|Other names: Not recommended: Ossifying fibroma, Kempson-Campanacci lesion.|
|Osteofibrous dysplasia of tibia (lower leg)|
Signs and symptoms
Osteofibrous dysplasia most often presents as a localized firm painless swelling of the large long bone of the lower leg in young children. The leg may appear bent and it is possible that a break in the bone can occur.
The cause is unknown. Rarely, cases arise in a family.
Osteofibrous dysplasia may also be mistaken for fibrous dysplasia of bone, although osteofibrous dysplasia is more likely to show an immunohistochemical reaction to osteonectin, neurofibromin 1, and S-100 protein.

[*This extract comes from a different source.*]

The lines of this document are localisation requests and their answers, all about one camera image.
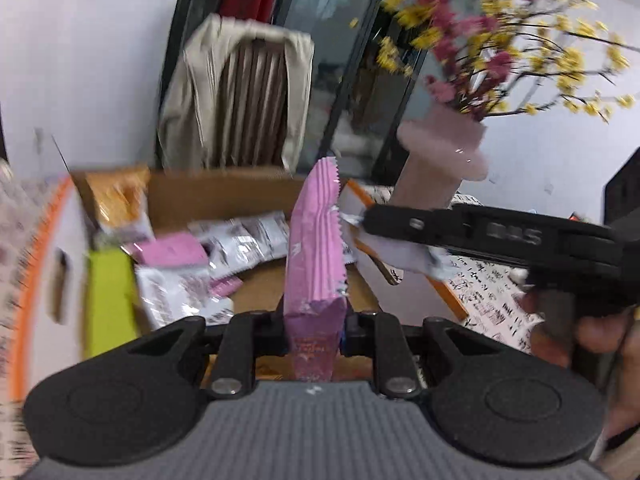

Generally no treatment is required. Observation is usually recommended and surgery performed if there is a significant bone deformity, severe symptoms, a potential break or a break in the affected bone, or if a definitive diagnosis is required.
Osteofibrous dysplasia may enlarge in children under 10 years and then become smaller or resolve after puberty. That this non-cancerous tumor might progress to adamantinoma is debated. Case studies suggesting a progression generally lack long term follow-up and have sampling issues.
It is rare, particularly over the age of 15 years. The frequency of occurrence is not known precisely. The tibia accounts for around 90% of cases. The long bones of the arm are unlikely to be affected. Boys and girls appear affected equally.